■ WHAT TO DO ■
Look through the listing and locate every line containing the word "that"; copy those lines.

■ INFORMATION PROVIDED ■
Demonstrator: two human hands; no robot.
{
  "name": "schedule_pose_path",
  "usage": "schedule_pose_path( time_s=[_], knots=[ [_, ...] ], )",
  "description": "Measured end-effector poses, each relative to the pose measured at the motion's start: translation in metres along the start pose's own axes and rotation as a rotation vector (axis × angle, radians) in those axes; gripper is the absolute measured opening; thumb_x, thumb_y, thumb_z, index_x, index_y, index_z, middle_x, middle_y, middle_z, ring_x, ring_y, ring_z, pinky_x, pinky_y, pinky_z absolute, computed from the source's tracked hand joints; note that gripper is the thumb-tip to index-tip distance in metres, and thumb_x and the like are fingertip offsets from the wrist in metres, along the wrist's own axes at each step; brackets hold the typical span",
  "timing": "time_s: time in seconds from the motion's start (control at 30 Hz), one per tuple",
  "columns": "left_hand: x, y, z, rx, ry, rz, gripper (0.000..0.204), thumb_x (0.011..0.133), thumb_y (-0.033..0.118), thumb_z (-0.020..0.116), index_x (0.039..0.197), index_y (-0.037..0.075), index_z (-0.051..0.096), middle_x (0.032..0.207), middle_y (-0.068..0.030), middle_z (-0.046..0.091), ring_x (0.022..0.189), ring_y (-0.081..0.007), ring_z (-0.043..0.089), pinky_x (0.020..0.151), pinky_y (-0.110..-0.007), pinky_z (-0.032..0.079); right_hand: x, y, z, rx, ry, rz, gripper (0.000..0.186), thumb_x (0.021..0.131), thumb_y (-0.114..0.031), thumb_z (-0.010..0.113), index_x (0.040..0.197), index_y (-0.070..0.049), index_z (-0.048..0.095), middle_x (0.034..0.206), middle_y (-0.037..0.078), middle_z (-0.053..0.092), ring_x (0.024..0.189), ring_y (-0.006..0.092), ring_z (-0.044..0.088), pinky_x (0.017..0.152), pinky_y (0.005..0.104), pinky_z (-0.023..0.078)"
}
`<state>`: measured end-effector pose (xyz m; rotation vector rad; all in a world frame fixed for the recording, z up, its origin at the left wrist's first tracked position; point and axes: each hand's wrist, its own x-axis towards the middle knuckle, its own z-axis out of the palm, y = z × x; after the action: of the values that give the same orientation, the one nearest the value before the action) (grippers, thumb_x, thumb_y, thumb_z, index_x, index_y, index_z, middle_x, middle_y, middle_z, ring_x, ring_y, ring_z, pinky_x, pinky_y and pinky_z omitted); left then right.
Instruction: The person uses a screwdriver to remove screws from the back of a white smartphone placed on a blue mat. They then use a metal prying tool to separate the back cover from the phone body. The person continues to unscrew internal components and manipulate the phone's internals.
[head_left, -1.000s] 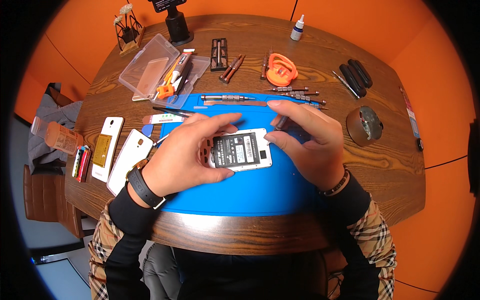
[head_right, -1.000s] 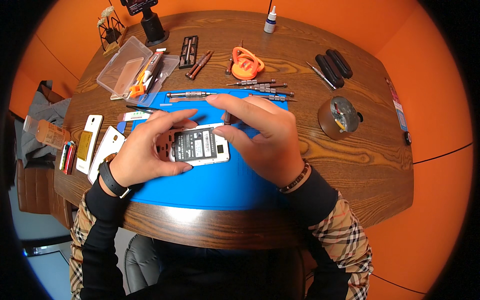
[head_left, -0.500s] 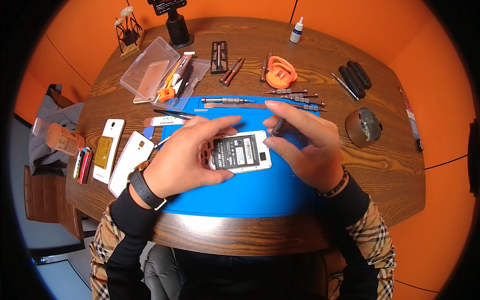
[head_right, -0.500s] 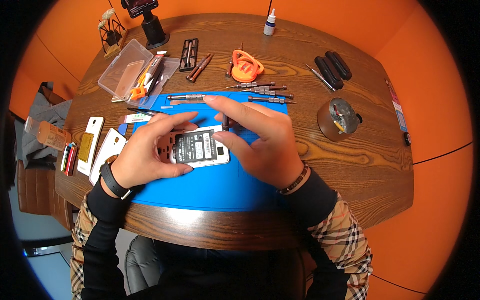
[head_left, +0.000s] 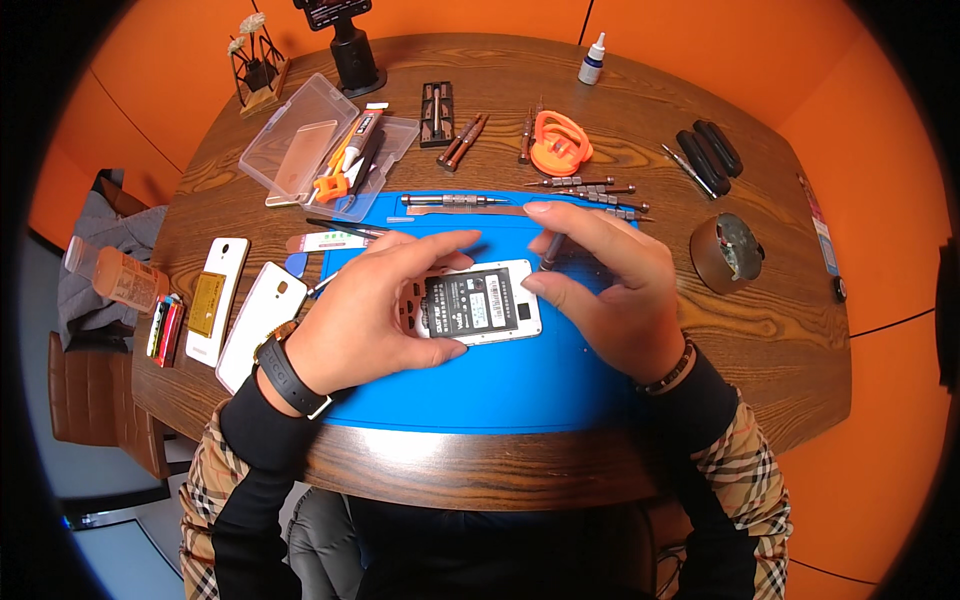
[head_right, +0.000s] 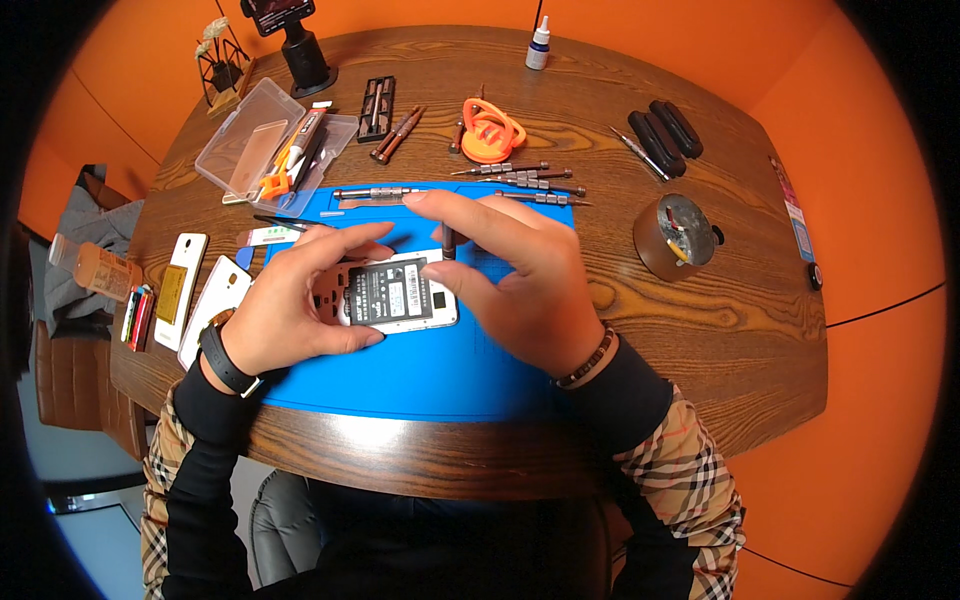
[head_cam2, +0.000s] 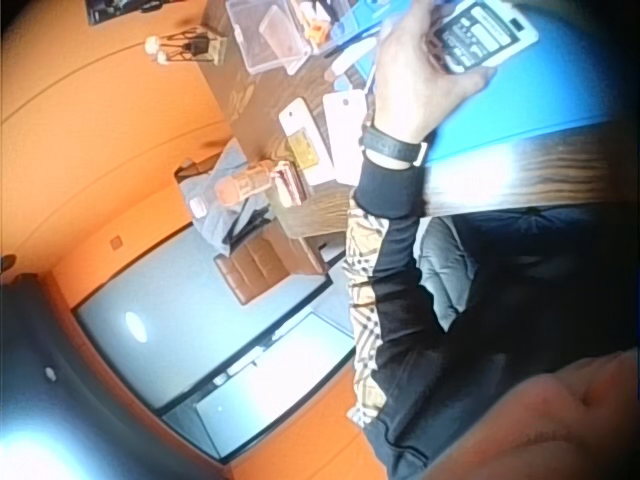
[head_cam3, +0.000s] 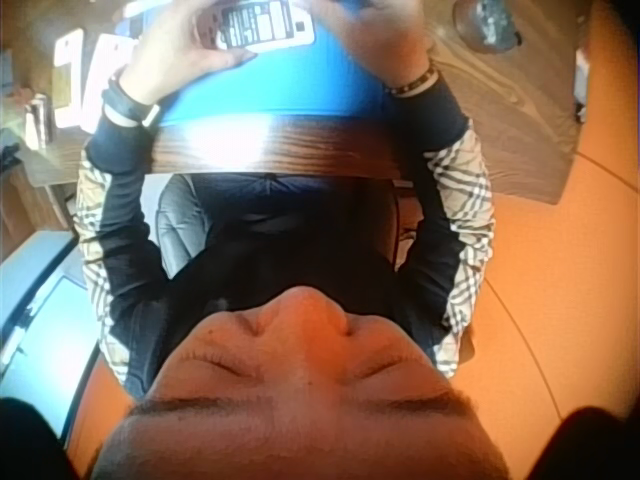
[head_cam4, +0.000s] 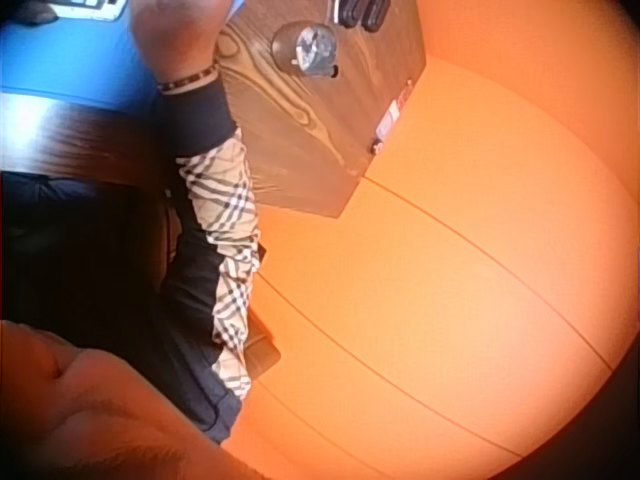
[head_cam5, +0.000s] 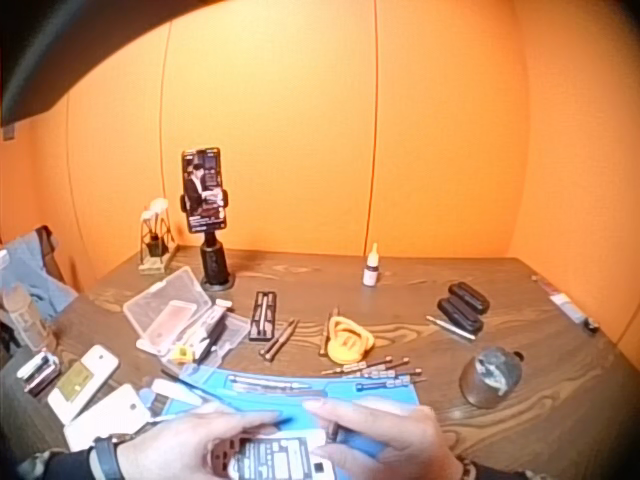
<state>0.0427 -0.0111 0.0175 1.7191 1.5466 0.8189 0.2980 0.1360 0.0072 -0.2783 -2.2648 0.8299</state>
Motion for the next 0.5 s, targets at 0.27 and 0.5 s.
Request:
schedule_pose_path(
  time_s=[0.27,0.5],
  knots=[
    [0.000,-0.001,0.000,0.001,-0.002,0.009,0.105,0.077,0.001,0.100,0.170,0.009,0.051,0.146,-0.0150,0.063,0.141,-0.0261,0.065,0.123,-0.040,0.054,-0.001,-0.001,0.010,0.165,0.097,0.056,0.064,0.088,0.016,0.080,0.150,0.000,0.070,0.123,0.017,0.077,0.103,0.0215,0.078,0.092,0.0330,0.063],
    [0.000,-0.002,-0.001,0.038,-0.008,0.028,0.105,0.077,0.001,0.100,0.170,0.008,0.051,0.145,-0.0146,0.063,0.140,-0.0263,0.065,0.123,-0.039,0.053,0.002,0.001,0.001,-0.032,0.052,-0.097,0.062,0.087,0.016,0.079,0.147,0.000,0.070,0.126,0.017,0.072,0.110,0.0238,0.078,0.097,0.0348,0.064]
  ],
)
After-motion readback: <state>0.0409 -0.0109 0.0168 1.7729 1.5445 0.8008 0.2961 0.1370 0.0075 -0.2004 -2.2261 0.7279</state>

■ FINAL ANSWER ■
  "description": "Measured end-effector poses, each relative to the pose measured at the motion's start: translation in metres along the start pose's own axes and rotation as a rotation vector (axis × angle, radians) in those axes; gripper is the absolute measured opening; thumb_x, thumb_y, thumb_z, index_x, index_y, index_z, middle_x, middle_y, middle_z, ring_x, ring_y, ring_z, pinky_x, pinky_y, pinky_z absolute, computed from the source's tracked hand joints; note that gripper is the thumb-tip to index-tip distance in metres, and thumb_x and the like are fingertip offsets from the wrist in metres, along the wrist's own axes at each step; brackets hold the typical span",
`<state>`: measured end-effector pose (xyz m; rotation vector rad; all in a world frame fixed for the recording, z up, its origin at the left wrist's first tracked position; point and axes: each hand's wrist, its own x-axis towards the middle knuckle, its own z-axis out of the palm, y = z × x; after the action: of the values that give the same orientation, the one nearest the value before the action) (grippers, thumb_x, thumb_y, thumb_z, index_x, index_y, index_z, middle_x, middle_y, middle_z, ring_x, ring_y, ring_z, pinky_x, pinky_y and pinky_z omitted); left then right.

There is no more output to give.